» **TASK REQUIREMENTS**
Copy out every entry, keeping each character the same.

» **INPUT DATA**
* * * * *

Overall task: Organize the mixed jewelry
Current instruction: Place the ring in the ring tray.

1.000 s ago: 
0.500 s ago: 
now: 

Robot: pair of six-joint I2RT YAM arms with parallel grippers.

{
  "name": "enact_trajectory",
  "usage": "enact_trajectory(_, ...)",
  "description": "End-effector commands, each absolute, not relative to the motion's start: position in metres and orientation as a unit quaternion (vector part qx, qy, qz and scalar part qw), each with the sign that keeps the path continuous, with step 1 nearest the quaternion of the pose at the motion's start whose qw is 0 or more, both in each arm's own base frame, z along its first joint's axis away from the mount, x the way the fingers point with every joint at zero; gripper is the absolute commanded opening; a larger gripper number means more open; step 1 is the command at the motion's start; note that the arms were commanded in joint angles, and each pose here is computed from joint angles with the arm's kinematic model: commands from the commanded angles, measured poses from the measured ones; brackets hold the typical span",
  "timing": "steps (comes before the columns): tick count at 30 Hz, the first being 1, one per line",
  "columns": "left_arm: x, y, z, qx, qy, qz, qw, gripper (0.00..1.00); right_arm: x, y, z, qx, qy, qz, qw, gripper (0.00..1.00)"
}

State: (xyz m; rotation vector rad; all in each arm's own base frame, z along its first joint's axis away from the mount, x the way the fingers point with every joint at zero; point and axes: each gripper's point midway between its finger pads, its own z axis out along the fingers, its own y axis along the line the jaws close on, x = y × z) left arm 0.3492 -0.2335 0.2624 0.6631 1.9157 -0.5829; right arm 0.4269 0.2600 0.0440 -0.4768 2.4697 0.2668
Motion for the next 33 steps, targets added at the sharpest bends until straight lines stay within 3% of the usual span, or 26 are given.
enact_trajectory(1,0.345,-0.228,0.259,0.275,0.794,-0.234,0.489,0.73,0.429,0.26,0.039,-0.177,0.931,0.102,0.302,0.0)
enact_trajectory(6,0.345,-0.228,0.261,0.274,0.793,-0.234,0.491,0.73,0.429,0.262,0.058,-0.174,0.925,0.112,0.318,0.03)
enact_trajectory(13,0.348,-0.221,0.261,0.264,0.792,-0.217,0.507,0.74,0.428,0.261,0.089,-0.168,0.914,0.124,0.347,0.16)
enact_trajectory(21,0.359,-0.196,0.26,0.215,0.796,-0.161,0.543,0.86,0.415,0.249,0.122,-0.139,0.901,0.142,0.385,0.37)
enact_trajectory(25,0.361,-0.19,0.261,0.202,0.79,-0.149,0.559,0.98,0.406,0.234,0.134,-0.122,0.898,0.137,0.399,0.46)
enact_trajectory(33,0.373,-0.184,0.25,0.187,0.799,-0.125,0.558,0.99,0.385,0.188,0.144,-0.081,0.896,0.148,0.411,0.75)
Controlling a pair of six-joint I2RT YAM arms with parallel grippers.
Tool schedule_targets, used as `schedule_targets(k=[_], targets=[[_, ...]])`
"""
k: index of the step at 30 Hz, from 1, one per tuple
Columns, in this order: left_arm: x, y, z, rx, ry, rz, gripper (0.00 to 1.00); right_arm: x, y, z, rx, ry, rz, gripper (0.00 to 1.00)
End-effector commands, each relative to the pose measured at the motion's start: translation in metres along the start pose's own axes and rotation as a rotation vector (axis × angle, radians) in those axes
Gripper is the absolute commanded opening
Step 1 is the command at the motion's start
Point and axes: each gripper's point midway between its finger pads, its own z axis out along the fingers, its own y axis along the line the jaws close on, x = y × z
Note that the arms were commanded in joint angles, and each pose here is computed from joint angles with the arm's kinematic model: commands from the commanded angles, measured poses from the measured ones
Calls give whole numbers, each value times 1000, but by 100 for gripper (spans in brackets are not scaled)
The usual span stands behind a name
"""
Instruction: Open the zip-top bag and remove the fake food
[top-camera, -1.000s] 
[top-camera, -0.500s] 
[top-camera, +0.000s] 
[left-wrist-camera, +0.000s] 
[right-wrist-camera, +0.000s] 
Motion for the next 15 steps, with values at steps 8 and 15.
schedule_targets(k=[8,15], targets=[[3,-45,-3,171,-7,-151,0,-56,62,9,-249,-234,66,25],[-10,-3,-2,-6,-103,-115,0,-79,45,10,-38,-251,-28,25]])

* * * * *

» **COMPLETED TASK**
Overall task: Organize the mixed jewelry
Current instruction: Place the ring in the ring tray.

1.000 s ago: 
0.500 s ago: 
now: 

Robot: pair of six-joint I2RT YAM arms with parallel grippers.

{
  "name": "enact_trajectory",
  "usage": "enact_trajectory(_, ...)",
  "description": "End-effector commands, each absolute, not relative to the motion's start: position in metres and orientation as a unit quaternion (vector part qx, qy, qz and scalar part qw), each with the sign that keeps the path continuous, with step 1 nearest the quaternion of the pose at the motion's start whose qw is 0 or more, both in each arm's own base frame, z along its first joint's axis away from the mount, x the way the fingers point with every joint at zero; gripper is the absolute commanded opening; a larger gripper number means more open; step 1 is the command at the motion's start; note that the arms were commanded in joint angles, and each pose here is computed from joint angles with the arm's kinematic model: commands from the commanded angles, measured poses from the measured ones; brackets hold the typical span",
  "timing": "steps (comes before the columns): tick count at 30 Hz, the first being 1, one per line",
  "columns": "left_arm: x, y, z, qx, qy, qz, qw, gripper (0.00..1.00); right_arm: x, y, z, qx, qy, qz, qw, gripper (0.00..1.00)"
}

State: (xyz m; rotation vector rad; all in each arm's own base frame, z along its first joint's axis away from the mount, x the way the fingers point with every joint at zero; point and axes: each gripper's point midway between its finger pads, its own z axis out along the fingers, its own y axis along the line the jaws close on, x = y × z) left arm 0.3492 -0.2335 0.2624 0.6631 1.9157 -0.5829; right arm 0.4269 0.2600 0.0440 -0.4768 2.4697 0.2668
Motion for the next 33 steps, targets added at the sharpest bends until straight lines stay within 3% of the usual span, or 26 are given.
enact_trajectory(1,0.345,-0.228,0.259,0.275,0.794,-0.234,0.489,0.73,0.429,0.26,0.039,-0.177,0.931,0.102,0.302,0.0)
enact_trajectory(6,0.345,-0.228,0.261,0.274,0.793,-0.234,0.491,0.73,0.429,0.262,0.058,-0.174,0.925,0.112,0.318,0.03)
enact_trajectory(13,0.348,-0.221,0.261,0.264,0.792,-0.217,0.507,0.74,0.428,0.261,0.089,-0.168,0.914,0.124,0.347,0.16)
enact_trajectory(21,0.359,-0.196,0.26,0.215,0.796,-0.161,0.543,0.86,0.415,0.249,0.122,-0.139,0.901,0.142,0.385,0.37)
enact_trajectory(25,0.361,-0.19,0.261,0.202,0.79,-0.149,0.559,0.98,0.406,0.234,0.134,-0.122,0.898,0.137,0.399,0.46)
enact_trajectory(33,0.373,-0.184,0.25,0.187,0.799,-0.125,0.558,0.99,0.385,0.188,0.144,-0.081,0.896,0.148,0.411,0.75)
Controlling a pair of six-joint I2RT YAM arms with parallel grippers.
Tool schedule_targets, used as `schedule_targets(k=[_], targets=[[_, ...]])`
"""
k: index of the step at 30 Hz, from 1, one per tuple
Columns, in this order: left_arm: x, y, z, rx, ry, rz, gripper (0.00 to 1.00); right_arm: x, y, z, rx, ry, rz, gripper (0.00 to 1.00)
End-effector commands, each relative to the pose measured at the motion's start: translation in metres along the start pose's own axes and rotation as a rotation vector (axis × angle, radians) in those axes
Gripper is the absolute commanded opening
Step 1 is the command at the motion's start
Point and axes: each gripper's point midway between its finger pads, its own z axis out along the fingers, its own y axis along the line the jaws close on, x = y × z
Note that the arms were commanded in joint angles, and each pose here is computed from joint angles with the arm's kinematic model: commands from the commanded angles, measured poses from the measured ones
Calls give whole numbers, each value times 1000, but by 100 for gripper (spans in brackets are not scaled)
The usual span stands behind a name
"""
Instruction: Open the zip-top bag and remove the fake food
[top-camera, -1.000s] 
[top-camera, -0.500s] 
[top-camera, +0.000s] 
[left-wrist-camera, +0.000s] 
[right-wrist-camera, +0.000s] 
Motion for the next 15 steps, with values at steps 8 and 15.
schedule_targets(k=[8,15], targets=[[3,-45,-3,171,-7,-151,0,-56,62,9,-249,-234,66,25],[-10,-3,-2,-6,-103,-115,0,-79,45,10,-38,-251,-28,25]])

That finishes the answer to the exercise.